A diasporic look at the experience of black african feminists: in search of encounters and empowerment
Keywords:
Afrocentricity. African feminism. EmpowermentAbstract
The reflections present in this article result from the unfolding of the study carried out for the post-doctorate. This text aims at relating the knowledge and experience of black African feminists to the experience of black Brazilian feminists, identifying approaches and new learnings. In this sense, the productions of six women, identified as feminists from African countries, were surveyed. For the reading we intend to carry out, we will use Afrocentricity as a category, a category coined by Asante in the 1980s. The category brings to the center the experience of African peoples and blacks in the diaspora, at the same time that it draws attention to the dangers of a single thought. The study is justified by the need that blacks in the diaspora have to recognize themselves as descendants of a powerful continent, whose history in Brazil has been distorted and denied.
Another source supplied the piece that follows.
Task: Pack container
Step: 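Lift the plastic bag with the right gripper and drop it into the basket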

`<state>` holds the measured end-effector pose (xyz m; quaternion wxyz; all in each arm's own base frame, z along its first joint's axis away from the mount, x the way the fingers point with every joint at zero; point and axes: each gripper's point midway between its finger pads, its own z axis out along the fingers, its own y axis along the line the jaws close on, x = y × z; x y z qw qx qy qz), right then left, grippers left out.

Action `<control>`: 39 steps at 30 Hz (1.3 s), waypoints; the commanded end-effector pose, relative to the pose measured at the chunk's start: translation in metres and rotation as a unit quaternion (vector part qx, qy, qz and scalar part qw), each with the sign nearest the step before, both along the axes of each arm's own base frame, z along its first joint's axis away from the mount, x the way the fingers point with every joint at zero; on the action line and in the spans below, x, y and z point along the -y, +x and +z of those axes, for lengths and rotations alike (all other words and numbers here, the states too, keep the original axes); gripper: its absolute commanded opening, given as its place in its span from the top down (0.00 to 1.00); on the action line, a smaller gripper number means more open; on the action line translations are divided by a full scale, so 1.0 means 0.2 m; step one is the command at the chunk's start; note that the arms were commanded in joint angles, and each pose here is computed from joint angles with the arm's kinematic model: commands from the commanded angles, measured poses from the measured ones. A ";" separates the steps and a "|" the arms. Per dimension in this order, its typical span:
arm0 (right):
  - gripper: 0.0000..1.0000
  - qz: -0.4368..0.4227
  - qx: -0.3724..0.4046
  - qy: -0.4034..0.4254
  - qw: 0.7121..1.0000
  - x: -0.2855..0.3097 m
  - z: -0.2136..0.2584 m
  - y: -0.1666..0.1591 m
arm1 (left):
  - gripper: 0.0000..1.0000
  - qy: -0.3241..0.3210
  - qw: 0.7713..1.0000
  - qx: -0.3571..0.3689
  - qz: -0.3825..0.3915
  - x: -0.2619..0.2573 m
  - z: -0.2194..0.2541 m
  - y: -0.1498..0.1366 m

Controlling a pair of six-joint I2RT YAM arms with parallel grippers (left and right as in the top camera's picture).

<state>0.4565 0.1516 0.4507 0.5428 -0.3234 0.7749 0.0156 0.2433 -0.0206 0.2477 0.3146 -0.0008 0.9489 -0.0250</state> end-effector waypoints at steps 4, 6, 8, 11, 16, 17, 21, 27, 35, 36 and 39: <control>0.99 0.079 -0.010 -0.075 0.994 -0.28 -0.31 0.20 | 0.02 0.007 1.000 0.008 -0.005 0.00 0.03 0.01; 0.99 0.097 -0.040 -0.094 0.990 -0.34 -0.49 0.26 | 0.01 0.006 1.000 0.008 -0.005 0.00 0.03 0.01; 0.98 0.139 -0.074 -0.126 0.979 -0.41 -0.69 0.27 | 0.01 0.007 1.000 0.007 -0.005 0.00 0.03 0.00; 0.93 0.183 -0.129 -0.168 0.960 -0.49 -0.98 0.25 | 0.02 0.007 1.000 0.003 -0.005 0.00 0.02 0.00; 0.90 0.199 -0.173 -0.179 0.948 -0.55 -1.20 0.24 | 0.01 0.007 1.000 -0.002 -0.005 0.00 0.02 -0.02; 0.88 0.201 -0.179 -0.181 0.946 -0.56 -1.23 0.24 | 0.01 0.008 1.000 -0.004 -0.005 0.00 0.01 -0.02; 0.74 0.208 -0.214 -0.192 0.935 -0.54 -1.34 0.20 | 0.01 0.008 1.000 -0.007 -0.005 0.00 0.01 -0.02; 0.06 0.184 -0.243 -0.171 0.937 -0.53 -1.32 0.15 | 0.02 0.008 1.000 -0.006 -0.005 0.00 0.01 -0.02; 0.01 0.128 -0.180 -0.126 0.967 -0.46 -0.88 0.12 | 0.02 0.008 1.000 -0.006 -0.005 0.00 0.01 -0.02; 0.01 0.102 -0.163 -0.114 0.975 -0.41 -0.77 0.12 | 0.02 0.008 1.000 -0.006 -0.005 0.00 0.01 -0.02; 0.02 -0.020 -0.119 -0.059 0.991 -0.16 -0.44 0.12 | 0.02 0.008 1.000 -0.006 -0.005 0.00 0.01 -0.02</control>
The study will contribute to affirm that this silenced history has impacted the lives of blacks, as well as, it is an effort to potentiate narratives that deconstruct the idea of a weakened, passive and historyless Africa. We understand that the study joins others that seek to rescue and retell the history of Africa, connecting the past and the present, in the recognition that African knowledge and epistemologies are essential for a new look at the Brazilian history and the empowerment of black Brazilian women.